House Floor Amendment No. 2 Replaces everything after the enacting clause with the provisions of House Amendment No. 1 with the following changes. In provisions creating the Investing in Illinois Works Tax Credit Act, makes changes to provisions concerning definitions. Provides that each owner or operator may claim an amount equal to $2,500 (rather than may apply for a credit up to 45% of qualified wages paid) against a tax imposed under specified provisions of the Illinois Income Tax Act for each member of its skilled and trained workforce who is also a qualifying graduate. Contains provisions regarding the application process for the credit. Provides that the credit shall not be awarded more than an aggregate of $20,000,000 in total tax credits. Contains provisions regarding penalties and recapture. Makes other changes. In provisions creating the Illinois Hazardous Workforce Materials Training Act, provides that the Illinois Department of Labor (rather than the Attorney General's Workers Rights Bureau, in conjunction with the Department) must certify that an emergency warrants noncompliance with the Act. Makes other changes. In provisions amending the Illinois Income Tax Act, removes changes to the reporting periods upon which the amount computed for maximum credit is based. Makes other changes. Effective January 1, 2022.

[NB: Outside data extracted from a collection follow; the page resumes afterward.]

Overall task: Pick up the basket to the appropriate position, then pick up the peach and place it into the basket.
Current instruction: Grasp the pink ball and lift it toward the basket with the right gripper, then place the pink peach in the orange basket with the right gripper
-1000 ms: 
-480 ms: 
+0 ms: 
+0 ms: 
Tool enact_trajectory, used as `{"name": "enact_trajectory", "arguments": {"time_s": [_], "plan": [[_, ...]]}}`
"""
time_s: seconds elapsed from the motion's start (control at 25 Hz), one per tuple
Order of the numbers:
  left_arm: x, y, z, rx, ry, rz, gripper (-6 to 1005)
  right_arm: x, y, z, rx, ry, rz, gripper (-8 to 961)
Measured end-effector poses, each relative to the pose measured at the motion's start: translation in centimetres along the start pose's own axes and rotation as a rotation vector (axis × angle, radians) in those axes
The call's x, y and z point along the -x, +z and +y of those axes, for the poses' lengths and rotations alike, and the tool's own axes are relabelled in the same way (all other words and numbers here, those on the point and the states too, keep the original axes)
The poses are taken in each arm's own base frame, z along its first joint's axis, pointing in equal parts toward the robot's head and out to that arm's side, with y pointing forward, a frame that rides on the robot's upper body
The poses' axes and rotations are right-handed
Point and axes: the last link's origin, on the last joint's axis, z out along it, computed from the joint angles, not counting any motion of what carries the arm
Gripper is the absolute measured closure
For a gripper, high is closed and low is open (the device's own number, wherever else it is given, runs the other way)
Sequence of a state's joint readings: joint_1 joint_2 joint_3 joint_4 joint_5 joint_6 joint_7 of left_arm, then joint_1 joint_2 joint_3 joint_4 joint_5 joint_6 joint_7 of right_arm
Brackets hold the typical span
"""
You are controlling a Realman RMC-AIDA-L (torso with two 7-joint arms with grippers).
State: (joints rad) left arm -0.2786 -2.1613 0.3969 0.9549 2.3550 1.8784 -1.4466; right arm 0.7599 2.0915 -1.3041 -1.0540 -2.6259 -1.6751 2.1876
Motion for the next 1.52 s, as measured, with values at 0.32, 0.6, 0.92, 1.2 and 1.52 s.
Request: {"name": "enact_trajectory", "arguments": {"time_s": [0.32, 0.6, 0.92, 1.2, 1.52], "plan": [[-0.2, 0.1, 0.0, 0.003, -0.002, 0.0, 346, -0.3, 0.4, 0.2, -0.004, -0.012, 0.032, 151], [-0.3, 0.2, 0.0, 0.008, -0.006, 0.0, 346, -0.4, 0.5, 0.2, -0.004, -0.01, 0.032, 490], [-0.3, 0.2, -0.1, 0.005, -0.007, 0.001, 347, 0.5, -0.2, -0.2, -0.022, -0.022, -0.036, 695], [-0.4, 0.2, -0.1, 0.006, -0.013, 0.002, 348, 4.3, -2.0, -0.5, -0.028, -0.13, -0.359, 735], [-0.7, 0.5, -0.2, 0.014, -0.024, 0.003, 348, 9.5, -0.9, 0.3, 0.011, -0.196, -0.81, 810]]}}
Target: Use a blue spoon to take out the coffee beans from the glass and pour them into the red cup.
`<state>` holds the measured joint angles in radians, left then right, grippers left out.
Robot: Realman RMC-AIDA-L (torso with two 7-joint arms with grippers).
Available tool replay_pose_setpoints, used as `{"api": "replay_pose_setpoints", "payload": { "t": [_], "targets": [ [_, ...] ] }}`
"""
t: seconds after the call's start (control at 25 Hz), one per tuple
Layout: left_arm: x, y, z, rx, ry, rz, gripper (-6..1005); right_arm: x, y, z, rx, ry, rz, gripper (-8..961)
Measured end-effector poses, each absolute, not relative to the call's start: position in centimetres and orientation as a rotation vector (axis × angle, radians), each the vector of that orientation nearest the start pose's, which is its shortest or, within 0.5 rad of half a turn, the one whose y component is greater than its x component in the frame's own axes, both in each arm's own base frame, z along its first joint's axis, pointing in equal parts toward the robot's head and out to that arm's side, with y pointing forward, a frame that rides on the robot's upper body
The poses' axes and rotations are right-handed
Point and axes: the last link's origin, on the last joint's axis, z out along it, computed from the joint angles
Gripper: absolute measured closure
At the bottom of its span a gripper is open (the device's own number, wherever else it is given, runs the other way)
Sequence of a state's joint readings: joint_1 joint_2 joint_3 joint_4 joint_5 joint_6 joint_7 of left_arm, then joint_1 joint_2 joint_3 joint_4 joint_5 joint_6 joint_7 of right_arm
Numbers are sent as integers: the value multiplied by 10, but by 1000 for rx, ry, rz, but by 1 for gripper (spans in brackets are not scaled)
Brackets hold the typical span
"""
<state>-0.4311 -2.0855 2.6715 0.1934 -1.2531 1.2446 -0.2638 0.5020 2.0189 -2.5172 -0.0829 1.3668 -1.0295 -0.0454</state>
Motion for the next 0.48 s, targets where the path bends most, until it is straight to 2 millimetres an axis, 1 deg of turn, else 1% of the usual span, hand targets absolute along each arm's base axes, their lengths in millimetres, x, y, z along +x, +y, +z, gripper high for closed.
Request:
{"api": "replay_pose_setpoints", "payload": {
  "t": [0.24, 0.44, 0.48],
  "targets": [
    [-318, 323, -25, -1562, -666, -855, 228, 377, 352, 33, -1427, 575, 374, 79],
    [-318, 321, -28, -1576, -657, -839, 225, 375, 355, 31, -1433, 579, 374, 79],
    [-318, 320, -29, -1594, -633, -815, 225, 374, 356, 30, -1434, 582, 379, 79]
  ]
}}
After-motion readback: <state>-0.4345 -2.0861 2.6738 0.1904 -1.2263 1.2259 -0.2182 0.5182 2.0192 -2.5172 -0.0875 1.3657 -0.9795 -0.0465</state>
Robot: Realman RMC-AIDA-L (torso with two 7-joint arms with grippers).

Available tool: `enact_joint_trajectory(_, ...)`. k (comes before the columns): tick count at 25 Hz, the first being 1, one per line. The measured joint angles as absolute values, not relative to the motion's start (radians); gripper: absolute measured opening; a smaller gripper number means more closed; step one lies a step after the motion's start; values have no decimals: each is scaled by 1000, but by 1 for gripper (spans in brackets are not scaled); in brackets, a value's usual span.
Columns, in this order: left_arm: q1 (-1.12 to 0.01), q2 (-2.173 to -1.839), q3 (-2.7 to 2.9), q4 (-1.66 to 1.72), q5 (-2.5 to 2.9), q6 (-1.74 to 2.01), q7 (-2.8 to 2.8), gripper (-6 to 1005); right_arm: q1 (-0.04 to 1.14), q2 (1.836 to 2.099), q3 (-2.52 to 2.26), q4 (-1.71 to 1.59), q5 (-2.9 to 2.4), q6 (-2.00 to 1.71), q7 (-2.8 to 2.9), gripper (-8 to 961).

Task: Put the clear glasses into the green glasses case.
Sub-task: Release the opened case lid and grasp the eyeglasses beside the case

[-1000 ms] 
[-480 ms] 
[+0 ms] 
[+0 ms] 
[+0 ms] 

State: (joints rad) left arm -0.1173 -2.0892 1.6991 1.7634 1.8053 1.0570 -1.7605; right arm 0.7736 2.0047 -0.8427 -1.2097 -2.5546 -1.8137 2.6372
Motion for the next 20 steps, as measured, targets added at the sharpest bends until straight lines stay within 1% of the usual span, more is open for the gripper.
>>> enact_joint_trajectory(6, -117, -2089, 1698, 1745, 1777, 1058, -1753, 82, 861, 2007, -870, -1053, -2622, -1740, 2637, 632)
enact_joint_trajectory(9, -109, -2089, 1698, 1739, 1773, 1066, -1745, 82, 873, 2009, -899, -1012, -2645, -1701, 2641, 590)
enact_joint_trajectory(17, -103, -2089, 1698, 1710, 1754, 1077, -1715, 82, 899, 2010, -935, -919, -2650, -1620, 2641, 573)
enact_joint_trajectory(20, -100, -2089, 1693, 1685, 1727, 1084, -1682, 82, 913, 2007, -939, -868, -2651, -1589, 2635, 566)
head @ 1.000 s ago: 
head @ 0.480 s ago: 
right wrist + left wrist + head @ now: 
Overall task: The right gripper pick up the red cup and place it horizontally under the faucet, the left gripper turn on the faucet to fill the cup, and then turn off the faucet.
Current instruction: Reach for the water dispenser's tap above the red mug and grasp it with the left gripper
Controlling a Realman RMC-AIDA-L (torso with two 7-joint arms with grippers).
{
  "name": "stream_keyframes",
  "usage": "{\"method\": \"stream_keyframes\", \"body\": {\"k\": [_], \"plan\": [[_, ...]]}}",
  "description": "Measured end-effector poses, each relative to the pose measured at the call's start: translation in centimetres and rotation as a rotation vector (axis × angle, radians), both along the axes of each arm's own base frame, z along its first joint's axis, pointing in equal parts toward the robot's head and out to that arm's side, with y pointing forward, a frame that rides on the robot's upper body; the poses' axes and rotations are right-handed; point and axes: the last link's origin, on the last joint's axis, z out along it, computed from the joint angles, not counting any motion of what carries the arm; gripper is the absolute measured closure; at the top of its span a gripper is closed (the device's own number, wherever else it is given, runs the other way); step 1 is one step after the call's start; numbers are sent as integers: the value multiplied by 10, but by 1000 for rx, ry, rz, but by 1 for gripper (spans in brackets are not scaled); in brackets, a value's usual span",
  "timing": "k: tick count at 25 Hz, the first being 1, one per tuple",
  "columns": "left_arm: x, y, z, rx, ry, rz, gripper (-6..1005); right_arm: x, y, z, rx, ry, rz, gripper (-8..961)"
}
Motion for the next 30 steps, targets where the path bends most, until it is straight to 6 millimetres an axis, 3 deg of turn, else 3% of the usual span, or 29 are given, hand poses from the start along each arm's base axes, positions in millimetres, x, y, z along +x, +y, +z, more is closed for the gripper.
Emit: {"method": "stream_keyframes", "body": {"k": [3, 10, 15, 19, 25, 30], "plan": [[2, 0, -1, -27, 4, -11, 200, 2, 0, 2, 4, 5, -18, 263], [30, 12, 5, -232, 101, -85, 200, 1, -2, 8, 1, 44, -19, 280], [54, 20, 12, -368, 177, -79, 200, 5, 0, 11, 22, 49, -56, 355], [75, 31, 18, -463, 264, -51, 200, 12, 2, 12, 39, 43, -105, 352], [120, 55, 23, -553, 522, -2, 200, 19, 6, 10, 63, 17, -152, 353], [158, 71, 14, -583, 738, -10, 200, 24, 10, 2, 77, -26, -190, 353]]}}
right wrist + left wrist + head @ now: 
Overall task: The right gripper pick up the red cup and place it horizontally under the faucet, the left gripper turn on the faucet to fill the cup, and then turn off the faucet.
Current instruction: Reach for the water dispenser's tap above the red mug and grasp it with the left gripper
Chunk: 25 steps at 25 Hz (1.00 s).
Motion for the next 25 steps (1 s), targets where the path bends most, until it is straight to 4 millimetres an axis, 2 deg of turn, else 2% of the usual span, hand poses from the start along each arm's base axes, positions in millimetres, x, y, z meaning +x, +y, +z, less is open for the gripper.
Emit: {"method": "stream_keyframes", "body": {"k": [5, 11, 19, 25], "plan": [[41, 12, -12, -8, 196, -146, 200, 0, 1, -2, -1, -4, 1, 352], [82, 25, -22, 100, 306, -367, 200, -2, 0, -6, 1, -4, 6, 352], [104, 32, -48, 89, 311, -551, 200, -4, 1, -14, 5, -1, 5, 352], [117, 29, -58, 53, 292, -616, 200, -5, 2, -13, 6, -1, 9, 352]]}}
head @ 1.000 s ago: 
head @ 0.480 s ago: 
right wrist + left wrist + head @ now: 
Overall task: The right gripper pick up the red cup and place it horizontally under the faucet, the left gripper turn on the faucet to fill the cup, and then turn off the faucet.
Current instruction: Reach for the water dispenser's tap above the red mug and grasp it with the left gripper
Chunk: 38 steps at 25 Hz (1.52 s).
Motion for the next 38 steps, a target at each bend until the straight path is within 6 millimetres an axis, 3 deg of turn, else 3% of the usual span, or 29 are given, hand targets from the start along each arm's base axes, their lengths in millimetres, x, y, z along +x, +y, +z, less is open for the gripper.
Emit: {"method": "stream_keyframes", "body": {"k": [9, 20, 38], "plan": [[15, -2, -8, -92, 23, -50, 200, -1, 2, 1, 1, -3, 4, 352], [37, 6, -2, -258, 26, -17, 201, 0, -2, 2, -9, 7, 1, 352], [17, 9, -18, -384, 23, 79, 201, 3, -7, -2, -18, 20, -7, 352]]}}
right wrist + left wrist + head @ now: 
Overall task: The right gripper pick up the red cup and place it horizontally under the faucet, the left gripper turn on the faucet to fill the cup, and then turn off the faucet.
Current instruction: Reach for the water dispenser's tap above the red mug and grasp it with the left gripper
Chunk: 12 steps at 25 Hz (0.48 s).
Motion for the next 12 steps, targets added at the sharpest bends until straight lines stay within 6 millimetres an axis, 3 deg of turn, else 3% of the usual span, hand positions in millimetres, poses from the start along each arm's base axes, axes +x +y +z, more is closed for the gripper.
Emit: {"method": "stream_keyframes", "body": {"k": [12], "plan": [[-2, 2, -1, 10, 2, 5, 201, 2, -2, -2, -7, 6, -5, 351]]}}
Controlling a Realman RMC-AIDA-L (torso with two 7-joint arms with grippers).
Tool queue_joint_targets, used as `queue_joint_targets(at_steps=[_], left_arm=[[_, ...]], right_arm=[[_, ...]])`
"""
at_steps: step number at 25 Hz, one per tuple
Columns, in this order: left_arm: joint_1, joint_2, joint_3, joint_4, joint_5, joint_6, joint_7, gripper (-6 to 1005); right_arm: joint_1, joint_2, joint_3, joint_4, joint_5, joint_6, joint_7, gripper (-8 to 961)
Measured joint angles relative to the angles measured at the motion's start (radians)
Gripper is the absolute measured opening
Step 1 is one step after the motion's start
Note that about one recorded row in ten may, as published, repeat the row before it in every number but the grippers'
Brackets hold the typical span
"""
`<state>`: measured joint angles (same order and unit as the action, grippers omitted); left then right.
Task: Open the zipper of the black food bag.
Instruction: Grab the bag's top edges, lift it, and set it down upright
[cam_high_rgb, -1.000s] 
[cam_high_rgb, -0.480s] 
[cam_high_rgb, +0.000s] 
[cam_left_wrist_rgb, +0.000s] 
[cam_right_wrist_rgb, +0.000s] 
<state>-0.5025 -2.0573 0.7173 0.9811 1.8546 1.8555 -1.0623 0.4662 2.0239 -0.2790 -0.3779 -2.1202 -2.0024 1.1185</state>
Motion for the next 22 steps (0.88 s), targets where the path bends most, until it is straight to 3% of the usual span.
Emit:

Fiscal Note, House Floor Amendment No. 2 (Dept. of Labor)
There is no fiscal impact to the Department of Labor by the Illinois Works Tax Credit Act and the amendments to the Illinois Income Tax Act. The fiscal impact to the Department of Labor by the Illinois Hazardous Materials Workforce Training Act is estimated as follows: 3 Labor Conciliators (salary, benefits, and expenses): $179,917.93 each; 1 Information Services Specialist (salary, benefits, and expenses): $155,960.06; Total Department of Labor fiscal impact: $695,713.85.
State Debt Impact Note, House Floor Amendment No. 2 (Government Forecasting & Accountability)
HB 3437, as amended by House Amendment 2, would not change the amount of authorization for any type of State-issued bond, and, therefore, would not affect the level of State indebtedness.